No pictures belong in the copy. Restate the rest of the data exactly.
───── INFORMATION PROVIDED
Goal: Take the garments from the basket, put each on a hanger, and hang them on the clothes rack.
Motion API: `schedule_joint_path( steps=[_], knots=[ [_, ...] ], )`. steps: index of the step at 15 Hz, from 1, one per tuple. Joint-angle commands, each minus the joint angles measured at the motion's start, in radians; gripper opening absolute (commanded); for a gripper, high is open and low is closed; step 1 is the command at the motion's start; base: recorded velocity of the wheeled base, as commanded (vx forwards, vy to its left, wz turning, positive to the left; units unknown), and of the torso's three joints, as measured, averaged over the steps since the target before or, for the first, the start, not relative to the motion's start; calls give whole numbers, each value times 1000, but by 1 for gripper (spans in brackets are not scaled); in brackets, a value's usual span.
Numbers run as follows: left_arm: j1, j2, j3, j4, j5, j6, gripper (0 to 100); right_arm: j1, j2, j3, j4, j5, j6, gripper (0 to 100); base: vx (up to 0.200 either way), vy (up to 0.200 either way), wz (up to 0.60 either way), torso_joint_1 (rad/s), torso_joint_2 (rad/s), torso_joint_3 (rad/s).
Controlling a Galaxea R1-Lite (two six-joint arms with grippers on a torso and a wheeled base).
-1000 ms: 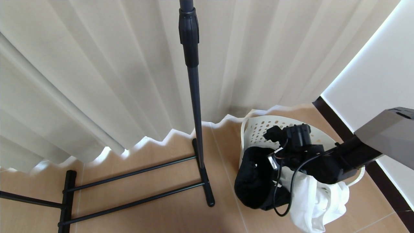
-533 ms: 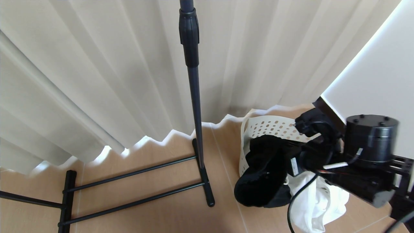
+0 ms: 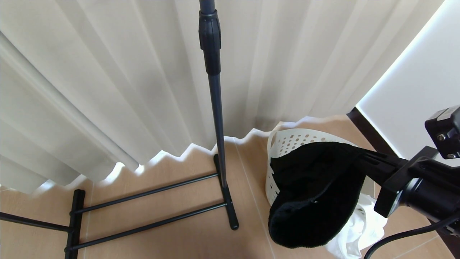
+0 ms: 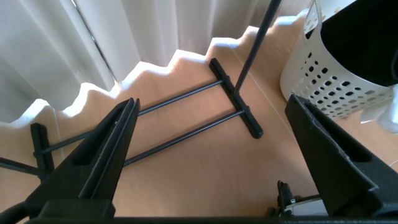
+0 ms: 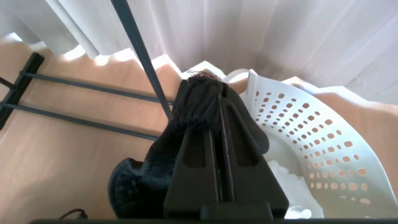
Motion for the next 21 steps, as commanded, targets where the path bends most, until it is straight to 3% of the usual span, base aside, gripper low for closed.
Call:
schedule_joint_path(
  steps=[1,7,12,21],
  knots=[
    [0,1,0,0,0,0,100,-1,-16,-7,-2,1,-1,0,0,0,0,7,2,90],
    [0,1,0,0,0,0,100,-14,-7,-21,-2,-3,1,0,0,0,0,3,3,177],
    [0,1,0,0,0,0,100,-85,39,-19,-5,5,9,0,0,0,0,-1,3,203],
    [0,1,0,0,0,0,100,-86,51,-10,-5,5,10,0,0,0,0,28,-376,-145]
  ],
)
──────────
- _COMPLETED EXERCISE_:
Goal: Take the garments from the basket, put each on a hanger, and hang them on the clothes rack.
Motion API: `schedule_joint_path( steps=[_], knots=[ [_, ...] ], )`. steps: index of the step at 15 Hz, from 1, one per tuple. Joint-angle commands, each minus the joint angles measured at the motion's start, in radians; gripper opening absolute (commanded); for a gripper, high is open and low is closed; step 1 is the command at the motion's start; base: recorded velocity of the wheeled base, as commanded (vx forwards, vy to its left, wz turning, positive to the left; units unknown), and of the torso's three joints, as measured, averaged over the steps since the target before or, for the first, the start, not relative to the motion's start; calls give whole numbers, each value times 1000, but by 1 for gripper (spans in brackets are not scaled); in brackets, a value's usual span.
Numbers run as follows: left_arm: j1, j2, j3, j4, j5, j6, gripper (0 to 100); right_arm: j1, j2, j3, j4, j5, j6, gripper (0 to 100); base: vx (up to 0.200 either way), vy (up to 0.200 either way), wz (up to 0.60 either way), torso_joint_1 (rad/s), torso_joint_2 (rad/s), torso_joint_3 (rad/s).
Controlling a Galaxea R1-Lite (two six-joint arms with grippers on a torso and a wheeled base).
-1000 ms: 
-533 ms: 
+0 ms: 
+0 ms: 
+0 ms: 
Motion for the next 21 steps, as commanded, targets where the path bends most, until it is straight to 3% of the usual span, base aside, gripper low for closed.
Call:
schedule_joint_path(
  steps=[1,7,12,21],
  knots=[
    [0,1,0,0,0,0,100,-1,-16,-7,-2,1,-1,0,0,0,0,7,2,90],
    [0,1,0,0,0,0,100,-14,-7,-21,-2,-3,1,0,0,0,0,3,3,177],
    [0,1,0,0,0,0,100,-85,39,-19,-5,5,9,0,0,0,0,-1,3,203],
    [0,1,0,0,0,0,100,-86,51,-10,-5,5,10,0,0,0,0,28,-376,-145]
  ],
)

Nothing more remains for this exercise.